§ **Aim of the exercise**:
In the entries below, find every line with "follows" and copy it.
________________________
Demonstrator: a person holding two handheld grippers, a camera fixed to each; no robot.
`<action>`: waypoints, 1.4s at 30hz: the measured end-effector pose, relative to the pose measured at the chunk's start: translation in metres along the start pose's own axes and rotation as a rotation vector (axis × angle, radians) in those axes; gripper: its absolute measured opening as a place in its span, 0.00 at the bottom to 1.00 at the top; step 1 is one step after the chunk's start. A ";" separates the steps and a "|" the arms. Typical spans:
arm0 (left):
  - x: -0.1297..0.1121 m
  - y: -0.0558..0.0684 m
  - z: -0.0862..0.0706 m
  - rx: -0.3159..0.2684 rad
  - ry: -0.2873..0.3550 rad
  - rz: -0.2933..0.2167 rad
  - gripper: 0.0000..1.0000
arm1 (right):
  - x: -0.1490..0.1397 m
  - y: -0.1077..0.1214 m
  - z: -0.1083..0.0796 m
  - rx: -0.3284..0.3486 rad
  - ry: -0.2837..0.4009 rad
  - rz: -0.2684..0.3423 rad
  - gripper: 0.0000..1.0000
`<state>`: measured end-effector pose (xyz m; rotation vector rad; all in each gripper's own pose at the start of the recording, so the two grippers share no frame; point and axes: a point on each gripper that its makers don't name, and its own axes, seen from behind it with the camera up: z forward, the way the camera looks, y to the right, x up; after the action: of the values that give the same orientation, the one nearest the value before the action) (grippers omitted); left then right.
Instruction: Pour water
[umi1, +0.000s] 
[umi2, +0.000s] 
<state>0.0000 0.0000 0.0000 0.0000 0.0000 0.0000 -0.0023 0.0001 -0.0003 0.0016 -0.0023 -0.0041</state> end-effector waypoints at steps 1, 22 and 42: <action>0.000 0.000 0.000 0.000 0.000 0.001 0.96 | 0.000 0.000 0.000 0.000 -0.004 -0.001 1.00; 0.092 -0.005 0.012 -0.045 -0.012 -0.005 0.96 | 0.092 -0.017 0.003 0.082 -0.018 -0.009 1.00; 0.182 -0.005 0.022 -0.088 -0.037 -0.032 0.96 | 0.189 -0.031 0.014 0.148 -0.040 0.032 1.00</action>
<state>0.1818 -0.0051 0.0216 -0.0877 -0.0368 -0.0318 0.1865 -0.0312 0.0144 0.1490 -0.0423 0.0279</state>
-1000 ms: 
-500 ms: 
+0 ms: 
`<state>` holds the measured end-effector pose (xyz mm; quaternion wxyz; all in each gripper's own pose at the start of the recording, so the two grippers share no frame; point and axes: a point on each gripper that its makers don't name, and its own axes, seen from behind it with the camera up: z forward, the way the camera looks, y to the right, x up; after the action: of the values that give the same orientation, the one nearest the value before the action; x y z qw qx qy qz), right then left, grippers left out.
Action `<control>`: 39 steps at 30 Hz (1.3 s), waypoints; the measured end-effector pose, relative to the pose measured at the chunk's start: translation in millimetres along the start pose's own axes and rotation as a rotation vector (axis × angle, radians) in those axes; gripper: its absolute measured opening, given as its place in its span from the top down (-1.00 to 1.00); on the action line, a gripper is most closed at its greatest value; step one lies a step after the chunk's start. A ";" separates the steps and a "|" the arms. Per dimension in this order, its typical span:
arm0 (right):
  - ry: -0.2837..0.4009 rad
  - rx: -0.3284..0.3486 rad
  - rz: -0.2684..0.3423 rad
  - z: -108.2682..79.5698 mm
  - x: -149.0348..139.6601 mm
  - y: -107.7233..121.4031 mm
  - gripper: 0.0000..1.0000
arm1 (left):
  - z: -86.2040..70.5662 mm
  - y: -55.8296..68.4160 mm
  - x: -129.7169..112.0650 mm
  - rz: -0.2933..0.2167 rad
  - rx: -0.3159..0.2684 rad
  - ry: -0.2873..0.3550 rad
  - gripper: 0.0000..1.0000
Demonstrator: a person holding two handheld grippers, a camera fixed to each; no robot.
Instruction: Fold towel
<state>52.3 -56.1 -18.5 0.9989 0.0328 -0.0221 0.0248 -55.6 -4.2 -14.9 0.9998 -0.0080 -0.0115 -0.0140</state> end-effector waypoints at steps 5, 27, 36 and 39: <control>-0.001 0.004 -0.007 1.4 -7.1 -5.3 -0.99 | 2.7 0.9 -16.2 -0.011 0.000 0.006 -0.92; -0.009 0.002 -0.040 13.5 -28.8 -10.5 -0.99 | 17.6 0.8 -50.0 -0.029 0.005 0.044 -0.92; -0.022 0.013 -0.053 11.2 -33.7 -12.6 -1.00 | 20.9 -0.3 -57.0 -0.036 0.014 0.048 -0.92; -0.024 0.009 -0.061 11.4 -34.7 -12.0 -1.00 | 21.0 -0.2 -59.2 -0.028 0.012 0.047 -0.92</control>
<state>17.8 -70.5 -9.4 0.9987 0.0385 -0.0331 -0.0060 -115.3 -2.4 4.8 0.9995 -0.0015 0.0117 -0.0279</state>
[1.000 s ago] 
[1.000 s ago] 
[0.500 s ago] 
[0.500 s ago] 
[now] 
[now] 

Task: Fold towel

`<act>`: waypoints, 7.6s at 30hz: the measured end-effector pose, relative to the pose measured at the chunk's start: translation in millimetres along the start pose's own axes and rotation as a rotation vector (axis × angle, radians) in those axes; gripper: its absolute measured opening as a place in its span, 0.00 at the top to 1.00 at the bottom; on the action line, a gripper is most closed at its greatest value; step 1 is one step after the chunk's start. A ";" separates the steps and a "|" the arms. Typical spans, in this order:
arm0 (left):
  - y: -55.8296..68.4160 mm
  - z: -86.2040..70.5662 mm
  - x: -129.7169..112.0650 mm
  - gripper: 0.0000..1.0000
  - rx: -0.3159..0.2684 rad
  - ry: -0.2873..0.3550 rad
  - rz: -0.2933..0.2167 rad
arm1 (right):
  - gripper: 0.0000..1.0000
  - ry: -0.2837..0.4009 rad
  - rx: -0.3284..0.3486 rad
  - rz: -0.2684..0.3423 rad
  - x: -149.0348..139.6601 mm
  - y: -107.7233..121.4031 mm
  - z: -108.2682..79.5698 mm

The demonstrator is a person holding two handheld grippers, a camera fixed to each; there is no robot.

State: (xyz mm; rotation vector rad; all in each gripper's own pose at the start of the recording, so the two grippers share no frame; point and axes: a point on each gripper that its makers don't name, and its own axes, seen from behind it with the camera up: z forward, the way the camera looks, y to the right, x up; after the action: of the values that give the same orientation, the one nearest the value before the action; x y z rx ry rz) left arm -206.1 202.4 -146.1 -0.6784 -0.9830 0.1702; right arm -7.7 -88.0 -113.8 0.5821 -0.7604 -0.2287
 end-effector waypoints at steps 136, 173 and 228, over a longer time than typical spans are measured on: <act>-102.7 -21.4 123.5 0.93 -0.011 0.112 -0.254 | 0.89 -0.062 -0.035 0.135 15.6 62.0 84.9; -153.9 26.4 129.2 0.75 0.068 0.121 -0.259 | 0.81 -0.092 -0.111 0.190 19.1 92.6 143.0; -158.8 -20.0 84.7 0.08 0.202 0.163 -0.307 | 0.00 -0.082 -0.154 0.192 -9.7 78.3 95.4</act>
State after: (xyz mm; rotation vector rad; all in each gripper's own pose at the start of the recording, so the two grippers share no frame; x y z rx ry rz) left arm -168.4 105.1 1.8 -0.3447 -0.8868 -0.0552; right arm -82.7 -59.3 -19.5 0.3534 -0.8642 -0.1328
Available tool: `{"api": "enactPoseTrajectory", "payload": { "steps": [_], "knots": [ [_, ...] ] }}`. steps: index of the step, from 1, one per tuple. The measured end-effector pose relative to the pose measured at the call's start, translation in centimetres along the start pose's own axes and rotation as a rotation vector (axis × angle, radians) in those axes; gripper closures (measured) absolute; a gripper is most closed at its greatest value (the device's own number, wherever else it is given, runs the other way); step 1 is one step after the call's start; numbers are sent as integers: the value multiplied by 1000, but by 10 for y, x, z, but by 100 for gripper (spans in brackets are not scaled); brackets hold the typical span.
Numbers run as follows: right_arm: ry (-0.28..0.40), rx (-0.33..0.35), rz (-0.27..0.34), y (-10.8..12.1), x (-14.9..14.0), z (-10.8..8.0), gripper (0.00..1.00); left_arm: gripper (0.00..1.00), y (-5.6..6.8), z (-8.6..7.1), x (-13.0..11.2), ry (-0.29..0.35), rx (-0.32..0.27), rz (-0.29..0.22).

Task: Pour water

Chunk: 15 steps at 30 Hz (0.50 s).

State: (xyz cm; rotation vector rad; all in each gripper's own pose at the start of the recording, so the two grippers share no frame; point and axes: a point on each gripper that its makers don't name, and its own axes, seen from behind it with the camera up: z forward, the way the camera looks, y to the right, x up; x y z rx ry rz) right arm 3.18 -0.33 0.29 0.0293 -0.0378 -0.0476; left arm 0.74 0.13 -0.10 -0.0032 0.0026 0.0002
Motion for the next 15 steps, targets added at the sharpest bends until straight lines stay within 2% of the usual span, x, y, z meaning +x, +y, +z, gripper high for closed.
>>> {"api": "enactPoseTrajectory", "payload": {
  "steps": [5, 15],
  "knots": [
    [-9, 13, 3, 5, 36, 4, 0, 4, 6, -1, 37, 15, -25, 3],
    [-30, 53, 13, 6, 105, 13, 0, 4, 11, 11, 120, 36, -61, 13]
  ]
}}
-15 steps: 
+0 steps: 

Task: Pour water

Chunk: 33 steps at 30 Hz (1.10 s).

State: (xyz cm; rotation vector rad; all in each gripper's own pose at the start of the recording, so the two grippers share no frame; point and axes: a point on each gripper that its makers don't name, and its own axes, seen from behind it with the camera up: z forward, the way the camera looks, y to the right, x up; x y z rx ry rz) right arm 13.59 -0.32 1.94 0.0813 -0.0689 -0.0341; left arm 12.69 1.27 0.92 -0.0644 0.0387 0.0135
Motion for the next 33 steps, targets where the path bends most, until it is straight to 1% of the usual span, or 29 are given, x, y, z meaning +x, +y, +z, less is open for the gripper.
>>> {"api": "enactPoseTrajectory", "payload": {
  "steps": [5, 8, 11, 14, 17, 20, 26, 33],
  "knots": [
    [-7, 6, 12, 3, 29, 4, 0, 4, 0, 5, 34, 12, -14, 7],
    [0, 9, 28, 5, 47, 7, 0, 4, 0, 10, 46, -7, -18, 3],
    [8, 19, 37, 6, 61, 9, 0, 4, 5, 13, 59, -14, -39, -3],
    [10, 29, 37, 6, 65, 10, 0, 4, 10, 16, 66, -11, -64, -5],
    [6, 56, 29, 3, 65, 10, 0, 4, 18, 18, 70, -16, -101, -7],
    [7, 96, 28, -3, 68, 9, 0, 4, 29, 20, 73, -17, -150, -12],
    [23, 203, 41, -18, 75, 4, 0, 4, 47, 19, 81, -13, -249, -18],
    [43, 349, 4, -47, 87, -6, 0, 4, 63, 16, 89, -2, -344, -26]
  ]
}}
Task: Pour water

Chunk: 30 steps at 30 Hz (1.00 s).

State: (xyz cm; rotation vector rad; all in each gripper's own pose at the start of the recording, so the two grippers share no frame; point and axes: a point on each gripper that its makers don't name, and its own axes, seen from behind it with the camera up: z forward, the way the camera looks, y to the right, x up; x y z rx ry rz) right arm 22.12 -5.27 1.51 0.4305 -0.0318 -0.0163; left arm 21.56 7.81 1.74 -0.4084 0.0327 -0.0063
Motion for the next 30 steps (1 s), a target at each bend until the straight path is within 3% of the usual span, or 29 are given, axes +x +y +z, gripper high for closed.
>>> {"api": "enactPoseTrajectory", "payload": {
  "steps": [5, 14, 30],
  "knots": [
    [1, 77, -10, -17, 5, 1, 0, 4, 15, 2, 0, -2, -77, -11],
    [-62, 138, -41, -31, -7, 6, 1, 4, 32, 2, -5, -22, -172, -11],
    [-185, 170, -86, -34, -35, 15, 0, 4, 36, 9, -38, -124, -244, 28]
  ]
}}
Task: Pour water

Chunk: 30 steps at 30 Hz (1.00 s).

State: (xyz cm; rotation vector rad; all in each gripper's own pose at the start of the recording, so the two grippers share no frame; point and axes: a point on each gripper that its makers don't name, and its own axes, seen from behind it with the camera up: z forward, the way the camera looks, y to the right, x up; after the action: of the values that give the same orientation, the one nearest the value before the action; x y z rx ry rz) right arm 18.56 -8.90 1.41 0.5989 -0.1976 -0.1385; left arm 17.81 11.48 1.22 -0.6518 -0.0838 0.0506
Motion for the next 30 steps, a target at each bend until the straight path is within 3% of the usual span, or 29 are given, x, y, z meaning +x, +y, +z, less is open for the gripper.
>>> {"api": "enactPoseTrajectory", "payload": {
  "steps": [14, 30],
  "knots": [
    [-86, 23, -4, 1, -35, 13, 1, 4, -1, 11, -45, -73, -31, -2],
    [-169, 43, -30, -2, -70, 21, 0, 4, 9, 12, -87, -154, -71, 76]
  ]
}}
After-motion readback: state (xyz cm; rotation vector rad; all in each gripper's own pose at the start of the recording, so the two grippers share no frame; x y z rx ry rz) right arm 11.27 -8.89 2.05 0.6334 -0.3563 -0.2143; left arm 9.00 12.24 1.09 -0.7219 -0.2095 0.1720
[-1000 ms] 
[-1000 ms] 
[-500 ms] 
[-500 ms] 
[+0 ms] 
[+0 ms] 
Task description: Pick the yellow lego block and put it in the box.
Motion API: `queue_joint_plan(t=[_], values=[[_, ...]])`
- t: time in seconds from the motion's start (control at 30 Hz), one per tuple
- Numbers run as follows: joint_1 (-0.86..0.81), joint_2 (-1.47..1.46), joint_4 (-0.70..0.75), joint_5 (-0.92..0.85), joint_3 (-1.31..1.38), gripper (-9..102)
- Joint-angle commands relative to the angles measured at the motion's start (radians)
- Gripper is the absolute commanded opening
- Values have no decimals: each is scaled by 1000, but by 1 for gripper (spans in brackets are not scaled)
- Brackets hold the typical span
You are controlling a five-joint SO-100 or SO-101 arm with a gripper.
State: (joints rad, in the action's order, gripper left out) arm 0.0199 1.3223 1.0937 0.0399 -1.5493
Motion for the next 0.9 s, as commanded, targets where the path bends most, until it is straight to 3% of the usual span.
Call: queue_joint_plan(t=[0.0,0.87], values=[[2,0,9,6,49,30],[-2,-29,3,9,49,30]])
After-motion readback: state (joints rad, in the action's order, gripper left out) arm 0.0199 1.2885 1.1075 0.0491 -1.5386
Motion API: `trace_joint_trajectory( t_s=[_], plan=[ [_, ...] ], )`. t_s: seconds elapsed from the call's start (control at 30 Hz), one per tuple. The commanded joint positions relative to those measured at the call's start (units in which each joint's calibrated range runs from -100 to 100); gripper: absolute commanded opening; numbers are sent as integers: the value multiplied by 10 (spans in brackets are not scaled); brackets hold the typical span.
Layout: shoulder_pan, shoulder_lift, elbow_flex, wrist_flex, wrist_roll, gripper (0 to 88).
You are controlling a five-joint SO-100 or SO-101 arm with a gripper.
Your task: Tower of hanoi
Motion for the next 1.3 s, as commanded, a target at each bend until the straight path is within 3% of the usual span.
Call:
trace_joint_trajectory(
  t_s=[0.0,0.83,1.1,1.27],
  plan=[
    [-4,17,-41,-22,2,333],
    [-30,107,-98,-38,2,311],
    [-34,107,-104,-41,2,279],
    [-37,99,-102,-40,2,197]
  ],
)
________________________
§ **Answer section**:
Numbers run as follows: right_arm: ry (-0.28..0.40), rx (-0.33..0.35), rz (-0.27..0.34), y (-10.8..12.1), x (-14.9..14.0), z (-10.8..8.0), gripper (0.00..1.00); left_arm: gripper (0.00..1.00), y (-5.6..6.8), z (-8.6..7.1), x (-13.0..11.2), ry (-0.29..0.35), rx (-0.32..0.27), rz (-0.29..0.22).
- Numbers run as follows: joint_1 (-0.86..0.81), joint_2 (-1.47..1.46), joint_4 (-0.70..0.75), joint_5 (-0.92..0.85), joint_3 (-1.31..1.38), gripper (-9..102)

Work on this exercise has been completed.